San Francisco has been welcoming to us as writers. Our books are published by local presses like Apogee and Omnidawn, our magazine has the financial assistance of SFSU, and I curate a major reading series at the de Young Museum. But, even if we live in San Francisco for the rest of our lives, it will never be our town. We were not present at everyone else’s founding moment, and by everyone else I mean Michael Palmer, Lyn Hejinian, Leslie Scalapino, and others of our generation.
Both San Francisco and Chicago have a range of poetic practice, but, even with the advances that Chicago has made since I left town, San Francisco is the place to seek avant-garde practice. Chicago leans strongly to a performance emphasis. I was out of synch with Chicago in the 90s because of my interest in language poetry. I was not a language poet myself, but we published a good amount of it in our magazine. If I’m not mistaken, people think of me as some kind of New York School poet. You can see the influence of the New York School and Surrealism on my students up to roughly 1990, especially the minimalist Elaine Equi, with her interest in popular culture and everyday things seen with an uncanny eye.
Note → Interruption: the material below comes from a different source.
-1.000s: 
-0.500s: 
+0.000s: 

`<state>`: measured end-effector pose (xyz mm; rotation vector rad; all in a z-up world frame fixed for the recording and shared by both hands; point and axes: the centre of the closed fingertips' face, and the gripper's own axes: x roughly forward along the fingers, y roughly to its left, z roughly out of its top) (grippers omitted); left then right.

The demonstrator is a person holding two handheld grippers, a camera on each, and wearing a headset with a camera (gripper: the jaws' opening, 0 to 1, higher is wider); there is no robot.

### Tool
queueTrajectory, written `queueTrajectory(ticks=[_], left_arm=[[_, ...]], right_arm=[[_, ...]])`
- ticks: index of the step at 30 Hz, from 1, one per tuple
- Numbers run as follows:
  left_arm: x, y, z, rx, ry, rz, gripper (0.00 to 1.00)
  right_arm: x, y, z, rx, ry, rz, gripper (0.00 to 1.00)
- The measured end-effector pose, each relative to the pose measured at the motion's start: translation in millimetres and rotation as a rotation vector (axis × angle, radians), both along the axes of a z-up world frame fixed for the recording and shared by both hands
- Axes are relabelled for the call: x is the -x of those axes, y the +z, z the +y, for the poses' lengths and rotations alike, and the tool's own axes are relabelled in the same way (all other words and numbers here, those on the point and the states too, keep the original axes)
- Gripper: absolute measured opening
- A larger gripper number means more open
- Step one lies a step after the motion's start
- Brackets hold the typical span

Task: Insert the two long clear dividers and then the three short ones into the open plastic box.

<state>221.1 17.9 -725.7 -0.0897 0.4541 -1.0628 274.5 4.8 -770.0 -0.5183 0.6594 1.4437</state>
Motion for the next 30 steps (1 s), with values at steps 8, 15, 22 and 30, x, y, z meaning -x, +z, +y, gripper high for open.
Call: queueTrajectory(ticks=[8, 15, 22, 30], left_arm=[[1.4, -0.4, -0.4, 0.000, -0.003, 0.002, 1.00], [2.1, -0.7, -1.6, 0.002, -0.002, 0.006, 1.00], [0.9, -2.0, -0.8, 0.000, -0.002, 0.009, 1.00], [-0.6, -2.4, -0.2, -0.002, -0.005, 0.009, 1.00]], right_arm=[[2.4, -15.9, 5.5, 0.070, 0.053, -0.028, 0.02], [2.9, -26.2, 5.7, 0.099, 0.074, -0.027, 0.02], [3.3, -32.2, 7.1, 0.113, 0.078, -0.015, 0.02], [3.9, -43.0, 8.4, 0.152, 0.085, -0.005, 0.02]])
I hesitate to list her among my students, because she doesn’t like to think of herself as bearing such influences. At any rate, she and Mary Jo Bang are my most successful students from the Chicago years.
The basis of a poem in Chicago tends to be voice and image. It’s OK to be funny there. Even before the slam scene arose, Chicago audiences wanted to be able to applaud every poem. There’s something of that instinct still at work in my own poems. You can especially see it in Poems in Spanish, Sonnet 56, and other crowd pleaser works like “The Windows (A War in Tawara).”
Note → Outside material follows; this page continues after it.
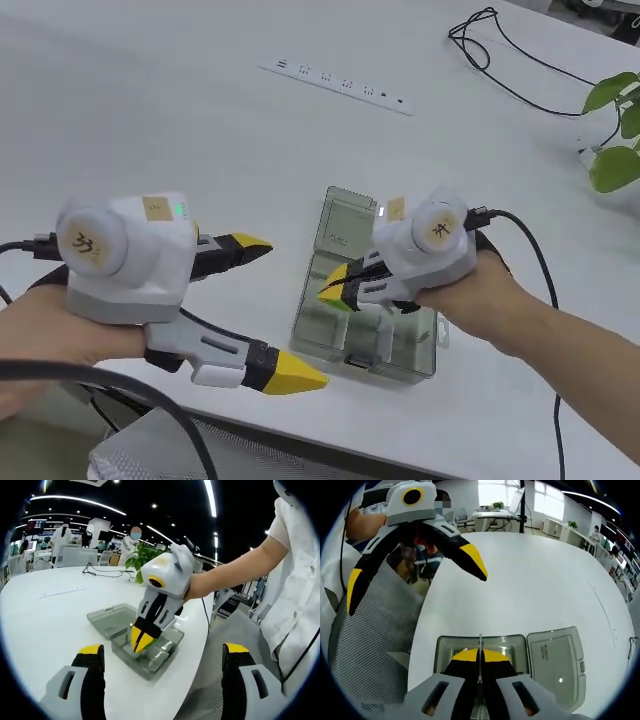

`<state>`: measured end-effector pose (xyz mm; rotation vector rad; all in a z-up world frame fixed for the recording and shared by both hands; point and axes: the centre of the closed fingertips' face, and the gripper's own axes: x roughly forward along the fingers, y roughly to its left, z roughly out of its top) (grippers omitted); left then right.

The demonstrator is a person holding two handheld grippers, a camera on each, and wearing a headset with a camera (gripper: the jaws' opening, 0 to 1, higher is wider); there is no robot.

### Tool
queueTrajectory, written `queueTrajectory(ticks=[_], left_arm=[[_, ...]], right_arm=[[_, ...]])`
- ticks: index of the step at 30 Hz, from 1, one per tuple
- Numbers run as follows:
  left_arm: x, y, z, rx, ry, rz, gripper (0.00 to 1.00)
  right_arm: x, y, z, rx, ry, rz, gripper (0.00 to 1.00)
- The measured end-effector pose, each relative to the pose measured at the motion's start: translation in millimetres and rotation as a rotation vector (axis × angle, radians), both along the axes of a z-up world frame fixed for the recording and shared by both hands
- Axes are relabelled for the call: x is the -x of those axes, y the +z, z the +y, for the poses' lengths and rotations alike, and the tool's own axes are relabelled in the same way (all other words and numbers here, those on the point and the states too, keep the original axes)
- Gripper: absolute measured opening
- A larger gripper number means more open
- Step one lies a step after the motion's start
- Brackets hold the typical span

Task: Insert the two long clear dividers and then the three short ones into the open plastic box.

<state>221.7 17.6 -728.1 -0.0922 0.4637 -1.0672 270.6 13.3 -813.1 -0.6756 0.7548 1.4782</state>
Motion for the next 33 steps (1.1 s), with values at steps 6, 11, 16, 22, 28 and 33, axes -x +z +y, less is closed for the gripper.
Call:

The San Francisco poem is often a serial poem, therefore open-ended, and has an affinity with French. I’ve written some serial poems since moving here, the first being “At the Sound,” written according to the constraints of the book and the day. I bought a small Marble Memo notebook slightly smaller than 3x 5 and determined to fill its forty pages within twenty-four hours. The other constraint was that each page had to “hold” that page, a movement in language in its own right. It also had to have some kind of development or curve-back. The first poem was successful, so over the next two years I wrote four more. One of them, “The Reading,” is the second of two poems in Edge and Fold. If you write serial poems, you are also writing long poems. At this point, I’m faced with the Jack Spicer dilemma. My stand-alone poems of a page or two are becoming scarcer, like his “one-night stands.” But when they do appear, especially if they are produced by procedure or machine, I make them part of a series, “The Windows,” that is slowly building. The aforementioned “A War in Tawara” is a perfect example; every line of the three-page poem is a palindrome; the poem is also an abecedarium.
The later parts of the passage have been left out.